#### [What this task involves]
The output is the lines below from the one with "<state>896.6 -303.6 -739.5" through the one with "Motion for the", both included, printed exactly and with no other line.

╭─ Supplied information

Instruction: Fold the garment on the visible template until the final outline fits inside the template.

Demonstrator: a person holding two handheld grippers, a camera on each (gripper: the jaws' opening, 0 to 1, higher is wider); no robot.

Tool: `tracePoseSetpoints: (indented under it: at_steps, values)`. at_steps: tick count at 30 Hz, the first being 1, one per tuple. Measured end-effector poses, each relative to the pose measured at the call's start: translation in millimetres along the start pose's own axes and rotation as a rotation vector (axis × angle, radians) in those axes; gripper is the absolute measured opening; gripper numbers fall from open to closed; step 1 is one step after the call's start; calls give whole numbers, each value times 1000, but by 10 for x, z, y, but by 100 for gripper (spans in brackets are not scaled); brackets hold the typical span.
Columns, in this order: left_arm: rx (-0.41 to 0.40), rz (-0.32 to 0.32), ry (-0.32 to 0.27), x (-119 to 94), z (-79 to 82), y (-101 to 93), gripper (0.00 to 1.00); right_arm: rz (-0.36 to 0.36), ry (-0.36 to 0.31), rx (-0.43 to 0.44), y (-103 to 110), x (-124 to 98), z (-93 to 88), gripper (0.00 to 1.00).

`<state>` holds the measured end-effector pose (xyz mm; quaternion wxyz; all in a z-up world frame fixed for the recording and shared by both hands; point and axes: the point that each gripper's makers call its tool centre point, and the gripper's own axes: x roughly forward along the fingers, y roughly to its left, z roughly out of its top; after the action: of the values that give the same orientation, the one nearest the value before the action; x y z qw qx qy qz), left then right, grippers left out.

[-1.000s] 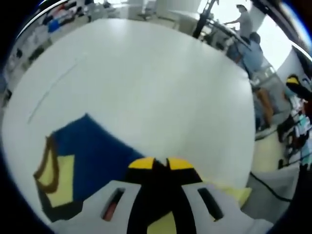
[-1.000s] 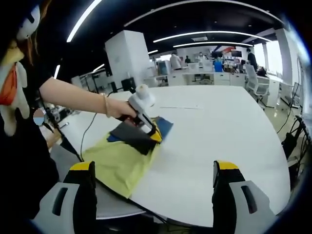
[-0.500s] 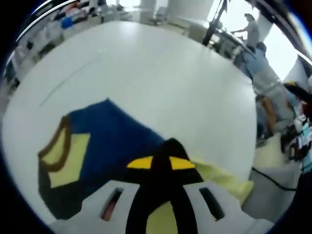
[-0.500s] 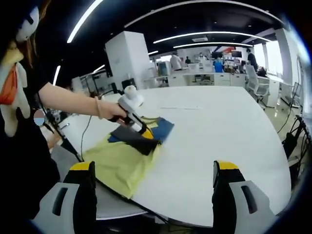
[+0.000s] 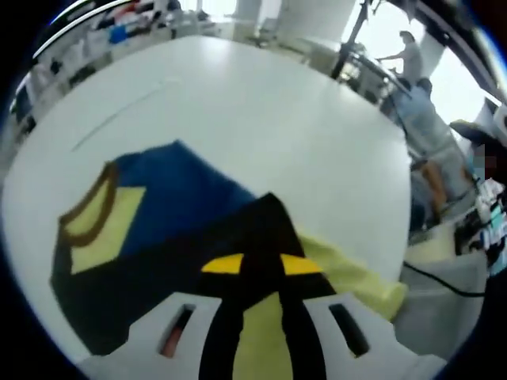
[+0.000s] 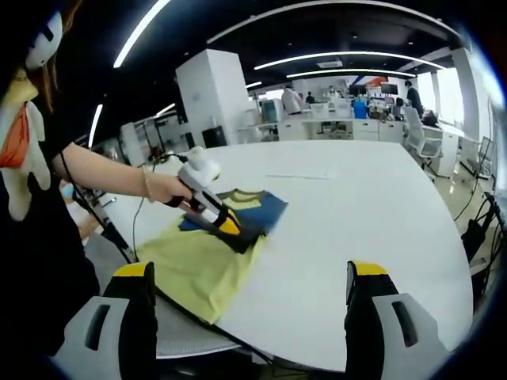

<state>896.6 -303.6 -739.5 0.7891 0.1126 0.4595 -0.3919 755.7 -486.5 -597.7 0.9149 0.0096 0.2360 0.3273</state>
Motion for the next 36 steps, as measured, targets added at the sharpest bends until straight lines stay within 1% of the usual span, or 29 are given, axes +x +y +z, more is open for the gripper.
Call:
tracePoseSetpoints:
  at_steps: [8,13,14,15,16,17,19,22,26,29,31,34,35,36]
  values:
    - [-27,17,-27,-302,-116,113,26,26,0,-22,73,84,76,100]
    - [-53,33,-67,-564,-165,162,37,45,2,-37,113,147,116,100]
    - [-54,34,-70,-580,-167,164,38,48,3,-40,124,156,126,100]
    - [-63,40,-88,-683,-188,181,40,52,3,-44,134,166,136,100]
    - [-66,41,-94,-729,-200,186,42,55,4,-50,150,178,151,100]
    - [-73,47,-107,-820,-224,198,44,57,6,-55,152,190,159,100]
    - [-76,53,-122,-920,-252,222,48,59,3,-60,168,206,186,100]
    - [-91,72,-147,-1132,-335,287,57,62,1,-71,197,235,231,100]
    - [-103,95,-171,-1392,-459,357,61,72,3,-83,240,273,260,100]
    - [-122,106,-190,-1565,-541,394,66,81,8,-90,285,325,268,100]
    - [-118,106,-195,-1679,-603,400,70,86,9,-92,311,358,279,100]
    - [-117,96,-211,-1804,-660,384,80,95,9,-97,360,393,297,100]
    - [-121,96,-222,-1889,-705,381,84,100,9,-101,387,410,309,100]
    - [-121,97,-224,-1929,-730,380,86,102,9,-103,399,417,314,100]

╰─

#### [Exercise solution]
<state>896.6 -303.6 -739.5 0.7891 0.1126 0.4595 -0.3919 755.7 -486.5 -597.7 0.9149 0.0096 0.2360 0.3273</state>
Motion for the next 36 steps, as measured, targets added at the sharpest bends until straight lines stay within 1% of the usual span, or 29 are given, axes +x +y +z, more is open for the gripper.

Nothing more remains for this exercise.